Firstly, based on the traditional multivariate discrete power model, the power parameters of characteristic behavior sequences and linear correction terms are introduced. Secondly, the Monte Carlo mean method is incorporated into the modeling framework of the model. By conducting Monte Carlo simulations on four optimization algorithms with the same number of iterations and initial conditions, the ideal algorithm with the strongest stability is screened out. Finally, through comparisons with other prediction models in two case studies, the effectiveness and superiority of the new model under the optimal algorithm are fully verified.
The newly proposed model not only effectively identifies the nonlinear characteristics of energy consumption systems but also overcomes the strong randomness issue in optimization algorithms, serving as an effective approach to enhance model repeatability and stability. In case studies, the modeling results of the new model for energy consumption in China and Jiangsu show a high degree of consistency with actual data, exhibiting MAPE of 0.14 and 0.37%, respectively. These results significantly outperform other models.

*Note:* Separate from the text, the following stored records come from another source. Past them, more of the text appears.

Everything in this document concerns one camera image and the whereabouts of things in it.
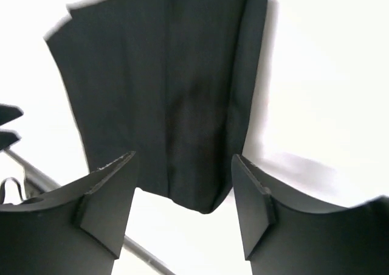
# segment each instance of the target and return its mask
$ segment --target black cloth
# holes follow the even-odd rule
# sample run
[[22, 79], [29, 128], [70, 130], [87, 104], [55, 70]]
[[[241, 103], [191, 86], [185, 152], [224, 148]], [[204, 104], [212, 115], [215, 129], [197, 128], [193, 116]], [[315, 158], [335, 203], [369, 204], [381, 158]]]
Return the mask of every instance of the black cloth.
[[135, 150], [139, 187], [207, 214], [232, 187], [267, 0], [105, 0], [47, 45], [90, 170]]

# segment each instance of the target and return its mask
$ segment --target white surface
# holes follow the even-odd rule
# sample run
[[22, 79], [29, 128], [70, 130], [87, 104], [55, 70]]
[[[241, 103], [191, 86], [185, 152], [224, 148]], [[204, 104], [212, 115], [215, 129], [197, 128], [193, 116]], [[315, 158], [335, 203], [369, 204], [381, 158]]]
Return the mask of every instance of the white surface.
[[[66, 16], [64, 3], [76, 1], [0, 2], [0, 101], [25, 111], [5, 128], [23, 138], [13, 149], [61, 184], [85, 175], [87, 168], [59, 72], [42, 35]], [[261, 78], [270, 82], [269, 98], [256, 92], [245, 155], [261, 164], [265, 140], [277, 151], [335, 167], [339, 172], [327, 176], [328, 183], [307, 173], [279, 178], [337, 204], [389, 193], [388, 1], [277, 2], [274, 40], [267, 36], [271, 45], [261, 55], [260, 66]], [[267, 99], [263, 131], [258, 108]], [[301, 162], [285, 154], [265, 155], [282, 166]], [[7, 176], [17, 171], [4, 158], [0, 162]], [[178, 275], [250, 274], [233, 197], [215, 213], [200, 215], [137, 190], [127, 234]]]

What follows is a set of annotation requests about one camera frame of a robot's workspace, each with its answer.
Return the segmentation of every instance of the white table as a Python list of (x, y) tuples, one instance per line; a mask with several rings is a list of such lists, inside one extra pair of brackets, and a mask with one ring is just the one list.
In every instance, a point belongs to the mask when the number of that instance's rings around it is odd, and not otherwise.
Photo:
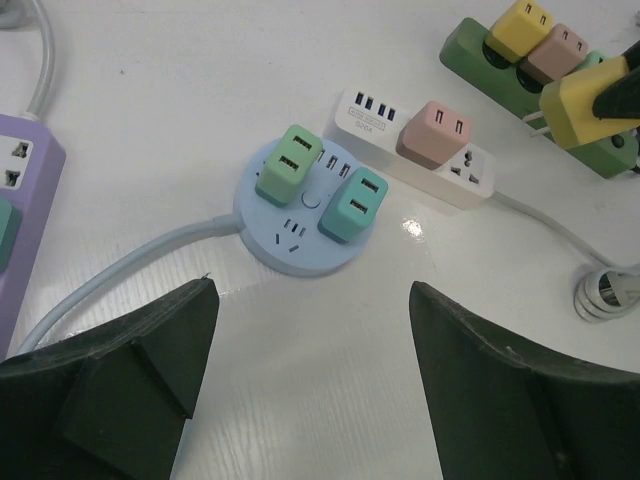
[[(490, 25), (510, 0), (45, 3), (60, 51), (47, 121), (68, 159), (12, 351), (134, 247), (228, 213), (249, 155), (292, 123), (322, 132), (347, 85), (465, 112), (499, 161), (501, 137), (520, 135), (522, 155), (539, 145), (438, 61), (462, 17)], [(596, 0), (543, 4), (605, 53), (638, 38), (635, 1), (597, 14)], [(0, 33), (3, 112), (25, 108), (39, 42), (35, 27)], [(94, 296), (49, 340), (211, 272), (220, 316), (179, 480), (441, 478), (408, 318), (414, 280), (550, 348), (640, 372), (640, 312), (579, 320), (573, 286), (593, 265), (564, 240), (494, 201), (447, 216), (390, 186), (365, 254), (336, 275), (285, 278), (238, 237), (203, 241)]]

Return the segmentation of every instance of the metal prong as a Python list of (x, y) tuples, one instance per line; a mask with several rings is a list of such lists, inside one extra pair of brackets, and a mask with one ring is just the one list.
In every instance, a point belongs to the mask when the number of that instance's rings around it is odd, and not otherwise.
[(551, 131), (551, 127), (544, 127), (536, 130), (531, 134), (532, 137), (537, 137), (538, 135), (546, 135)]
[(544, 112), (540, 110), (539, 112), (530, 113), (529, 115), (525, 115), (522, 117), (522, 121), (524, 123), (529, 123), (532, 120), (537, 120), (538, 118), (544, 117)]

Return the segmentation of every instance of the circular power strip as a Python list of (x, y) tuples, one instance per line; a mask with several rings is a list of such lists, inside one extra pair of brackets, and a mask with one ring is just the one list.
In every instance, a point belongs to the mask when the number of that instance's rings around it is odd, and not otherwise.
[(318, 230), (333, 194), (361, 163), (323, 138), (323, 153), (295, 199), (279, 208), (255, 191), (260, 172), (279, 141), (258, 150), (242, 174), (233, 208), (240, 218), (240, 237), (258, 260), (278, 272), (296, 277), (329, 274), (358, 255), (373, 231), (375, 222), (351, 242), (340, 244)]

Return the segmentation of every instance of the power strip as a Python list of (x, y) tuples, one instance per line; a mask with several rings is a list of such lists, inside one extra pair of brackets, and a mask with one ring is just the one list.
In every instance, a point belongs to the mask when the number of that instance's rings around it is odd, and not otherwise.
[(493, 195), (495, 159), (476, 145), (467, 145), (437, 170), (400, 156), (398, 137), (414, 114), (388, 100), (367, 89), (345, 90), (324, 136), (376, 170), (463, 210)]
[(0, 358), (18, 320), (65, 158), (40, 122), (0, 115)]
[(361, 163), (344, 148), (323, 139), (323, 152), (314, 162), (295, 199), (276, 207), (256, 191), (256, 180), (280, 139), (262, 147), (249, 161), (234, 201), (240, 237), (249, 251), (268, 267), (285, 275), (327, 275), (358, 255), (374, 223), (355, 239), (338, 243), (318, 229), (327, 205)]

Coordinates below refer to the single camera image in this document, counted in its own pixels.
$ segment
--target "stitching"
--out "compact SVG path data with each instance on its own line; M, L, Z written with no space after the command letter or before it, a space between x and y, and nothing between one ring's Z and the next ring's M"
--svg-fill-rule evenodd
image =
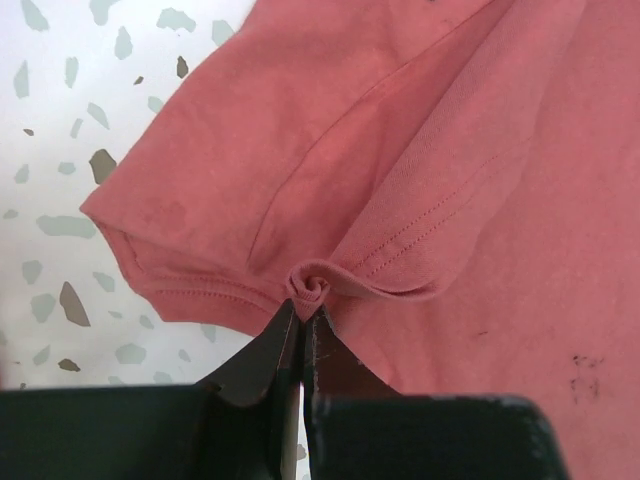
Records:
M125 240L127 242L127 245L129 247L129 249L131 250L131 252L133 253L133 261L135 262L136 266L143 272L146 272L147 270L145 268L142 267L142 265L140 265L140 262L138 262L138 254L136 253L135 249L131 246L131 242L129 241L128 235L125 235ZM186 281L190 281L190 280L195 280L195 281L202 281L205 282L209 285L211 284L223 284L223 285L231 285L233 287L238 287L242 290L247 290L251 293L254 293L256 295L258 295L259 297L263 298L264 300L268 300L272 303L277 304L278 302L273 299L272 297L270 297L269 295L267 295L266 293L263 293L255 288L252 287L248 287L246 285L243 285L241 283L238 282L233 282L231 280L225 280L225 279L218 279L218 278L212 278L210 276L206 276L206 275L194 275L194 276L190 276L190 275L161 275L161 274L157 274L154 273L152 274L156 280L186 280Z
M271 211L271 207L273 206L274 202L276 201L276 198L278 197L280 191L284 188L284 186L287 183L289 183L289 180L302 167L302 164L305 162L305 160L307 159L309 154L315 149L315 147L318 145L318 143L320 143L329 134L330 131L334 130L336 125L338 125L345 117L347 117L347 115L349 115L349 113L352 110L354 110L359 104L364 102L367 97L373 95L377 90L382 90L385 87L385 84L387 83L387 81L390 78L392 78L393 76L396 76L396 74L398 74L398 72L400 72L401 70L405 70L411 64L416 62L420 57L425 55L427 52L431 51L434 47L440 45L447 38L449 38L451 35L453 35L455 32L457 32L458 29L460 29L463 25L466 25L473 18L475 18L476 15L480 14L480 12L484 11L486 8L488 8L490 5L492 5L493 1L494 0L491 0L491 1L487 2L485 5L480 7L478 10L476 10L475 12L470 14L462 22L460 22L458 25L456 25L451 31L445 33L442 37L438 38L432 44L428 45L424 50L420 51L419 53L417 53L416 55L414 55L413 57L408 59L405 63L400 65L397 69L393 70L392 72L389 72L387 75L385 75L383 78L381 78L378 82L376 82L374 85L372 85L366 92L364 92L360 97L358 97L331 125L329 125L329 127L326 130L324 130L315 141L312 142L312 144L309 146L309 148L305 151L304 155L302 155L302 157L300 159L300 162L298 162L298 164L291 171L291 173L287 176L287 178L280 184L278 189L273 194L273 197L271 197L271 200L269 201L269 204L267 205L267 208L265 209L264 215L262 216L262 219L260 220L260 224L258 225L258 229L256 230L256 236L253 239L253 243L251 244L251 247L249 248L249 254L247 255L247 262L246 263L249 263L249 260L251 259L251 255L253 255L253 250L254 250L256 244L258 243L258 237L260 236L260 232L262 231L262 227L264 226L264 223L267 220L267 216L269 215L269 212Z
M525 140L524 142L519 143L517 146L520 146L522 143L525 143L526 141L528 141L529 139ZM471 195L467 201L462 204L460 206L460 208L458 208L457 210L455 210L453 213L449 214L448 216L446 216L445 218L443 218L442 220L440 220L438 223L436 223L433 227L431 227L429 230L427 230L426 232L420 234L415 240L413 240L411 243L409 243L408 245L405 245L398 253L396 253L393 257L391 257L389 260L387 260L386 262L384 262L383 264L377 266L375 269L373 269L369 274L367 274L367 278L373 276L374 274L376 274L377 272L379 272L380 270L382 270L383 268L387 267L389 264L393 263L396 259L398 259L398 257L402 256L406 251L412 249L414 246L416 246L418 243L420 243L422 240L424 240L427 236L429 236L431 233L433 233L434 231L438 230L438 228L440 228L443 224L445 224L446 222L448 222L449 220L451 220L453 217L455 217L458 213L460 213L462 210L464 210L464 208L469 205L471 203L471 201L480 193L480 191L482 190L482 188L487 185L487 183L489 183L493 178L495 178L499 173L501 173L503 170L508 169L509 167L512 167L513 165L511 165L511 163L507 162L507 165L505 165L502 168L499 168L498 170L496 170L494 173L492 173L484 182L482 182L477 190L473 193L473 195Z
M241 297L235 297L233 295L225 295L222 293L216 293L216 292L202 292L199 290L178 290L178 289L172 289L172 290L155 290L155 293L158 294L163 294L163 295L186 295L186 296L204 296L204 297L218 297L218 298L224 298L227 300L232 300L234 302L239 302L239 303L243 303L245 305L249 305L251 307L257 308L258 310L267 313L269 315L272 314L272 312L262 308L261 306L250 302L249 300L246 300L244 298Z
M486 160L482 165L480 165L480 167L478 167L478 169L473 172L471 174L471 176L469 176L469 178L467 178L464 183L462 183L456 190L454 190L452 193L450 193L448 196L446 196L445 198L441 199L437 204L435 204L433 207L431 207L429 210L427 210L426 212L422 213L419 217L416 217L411 223L405 225L401 230L399 230L398 232L396 232L394 235L392 235L391 237L389 237L384 243L382 243L379 247L377 247L375 250L373 250L371 253L369 253L366 257L364 257L360 262L358 262L357 265L355 265L353 267L353 269L357 269L360 268L362 265L365 264L365 262L367 260L369 260L371 257L373 257L376 253L378 253L380 250L382 250L384 247L386 247L387 245L389 245L391 242L393 242L396 238L398 238L400 235L402 235L404 232L406 232L409 228L413 227L416 223L418 223L420 220L422 220L424 217L426 217L427 215L429 215L430 213L435 212L436 210L438 210L440 207L442 207L443 205L445 205L449 200L451 200L452 198L454 198L456 195L458 195L458 193L460 193L462 191L462 189L464 187L466 187L469 182L471 182L471 180L473 180L476 175L478 173L480 173L480 171L482 171L489 163L493 162L495 159L501 157L502 155L504 155L504 153L506 152L501 152L498 153L497 155L494 155L493 157L489 158L488 160Z

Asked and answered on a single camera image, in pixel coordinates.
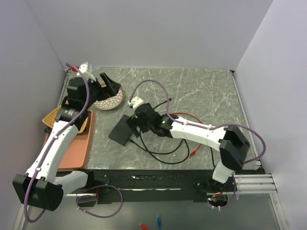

This paper presents a scientific and effective prediction method, aiming to handle the commonly encountered nonlinear characteristic data in reality. The energy consumption forecasting results in this paper can provide scientific references for China’s energy structure adjustment, thereby gradually achieving sustainable development.
This paper introduces power parameters of characteristic behavior sequences and linear correction terms to fully identify the nonlinear characteristics of all sequences and the internal influences of the system. Furthermore, this paper optimizes model parameters by selecting the most stable algorithm through comparisons of multiple algorithms and adopts the idea of Monte Carlo simulation to take the mean value, processing the mean values of multiple modeling results to improve the repeatability and robustness of the model.